GIVEN INFORMATION section start

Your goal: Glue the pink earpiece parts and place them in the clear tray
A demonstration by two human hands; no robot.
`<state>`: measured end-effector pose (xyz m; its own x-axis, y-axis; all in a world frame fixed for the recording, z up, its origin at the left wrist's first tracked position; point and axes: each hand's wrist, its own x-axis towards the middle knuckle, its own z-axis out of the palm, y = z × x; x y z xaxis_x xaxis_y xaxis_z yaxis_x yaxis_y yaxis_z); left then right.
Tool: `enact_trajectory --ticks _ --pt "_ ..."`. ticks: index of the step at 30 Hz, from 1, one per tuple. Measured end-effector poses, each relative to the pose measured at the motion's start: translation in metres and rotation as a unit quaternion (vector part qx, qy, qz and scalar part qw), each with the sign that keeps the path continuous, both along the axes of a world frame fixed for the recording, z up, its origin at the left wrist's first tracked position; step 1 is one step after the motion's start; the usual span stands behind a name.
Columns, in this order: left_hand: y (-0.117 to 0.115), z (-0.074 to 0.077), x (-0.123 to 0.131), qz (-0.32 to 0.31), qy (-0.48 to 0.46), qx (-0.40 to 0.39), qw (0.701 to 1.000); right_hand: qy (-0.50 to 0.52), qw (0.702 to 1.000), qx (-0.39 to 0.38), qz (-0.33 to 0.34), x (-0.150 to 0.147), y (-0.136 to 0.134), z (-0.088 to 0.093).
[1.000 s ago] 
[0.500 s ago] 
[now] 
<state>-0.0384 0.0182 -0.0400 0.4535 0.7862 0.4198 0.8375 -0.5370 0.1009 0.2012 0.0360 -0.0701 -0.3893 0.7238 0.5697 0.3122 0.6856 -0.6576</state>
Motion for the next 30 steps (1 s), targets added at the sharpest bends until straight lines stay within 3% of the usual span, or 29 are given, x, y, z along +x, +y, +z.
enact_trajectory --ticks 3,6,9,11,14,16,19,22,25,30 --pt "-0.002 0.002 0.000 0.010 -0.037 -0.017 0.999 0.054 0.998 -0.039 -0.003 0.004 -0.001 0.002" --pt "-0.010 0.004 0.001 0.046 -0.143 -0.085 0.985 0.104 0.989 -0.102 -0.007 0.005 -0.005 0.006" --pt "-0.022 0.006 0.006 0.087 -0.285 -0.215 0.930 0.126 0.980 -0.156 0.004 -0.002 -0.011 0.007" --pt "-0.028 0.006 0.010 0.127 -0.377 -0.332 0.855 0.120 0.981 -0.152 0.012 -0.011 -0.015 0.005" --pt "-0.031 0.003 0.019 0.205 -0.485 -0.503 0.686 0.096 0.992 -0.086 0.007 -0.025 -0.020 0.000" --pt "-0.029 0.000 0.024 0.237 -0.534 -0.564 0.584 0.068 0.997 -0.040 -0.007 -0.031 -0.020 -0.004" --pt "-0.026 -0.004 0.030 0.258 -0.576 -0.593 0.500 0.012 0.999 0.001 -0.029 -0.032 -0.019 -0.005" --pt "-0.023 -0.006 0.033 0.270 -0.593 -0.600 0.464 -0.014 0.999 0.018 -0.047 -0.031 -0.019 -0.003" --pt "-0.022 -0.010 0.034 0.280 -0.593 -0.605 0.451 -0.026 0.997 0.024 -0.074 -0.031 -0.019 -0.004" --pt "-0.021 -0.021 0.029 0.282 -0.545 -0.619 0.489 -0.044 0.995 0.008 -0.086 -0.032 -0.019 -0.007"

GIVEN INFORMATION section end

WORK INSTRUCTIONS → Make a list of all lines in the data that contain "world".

PROBLEM SOLUTION →
`<state>`: measured end-effector pose (xyz m; its own x-axis, y-axis; all in a world frame fixed for the recording, z up, its origin at the left wrist's first tracked position; point and axes: each hand's wrist, its own x-axis towards the middle knuckle, its own z-axis out of the palm, y = z × x; x y z xaxis_x xaxis_y xaxis_z yaxis_x yaxis_y yaxis_z); left then right.
Tool: `enact_trajectory --ticks _ --pt "_ ..."`. ticks: index of the step at 30 Hz, from 1, one per tuple. Measured end-effector poses, each relative to the pose measured at the motion's start: translation in metres and rotation as a unit quaternion (vector part qx, qy, qz and scalar part qw), each with the sign that keeps the path continuous, both along the axes of a world frame fixed for the recording, z up, its origin at the left wrist's first tracked position; step 1 is one step after the motion's start; the usual span stands behind a name.

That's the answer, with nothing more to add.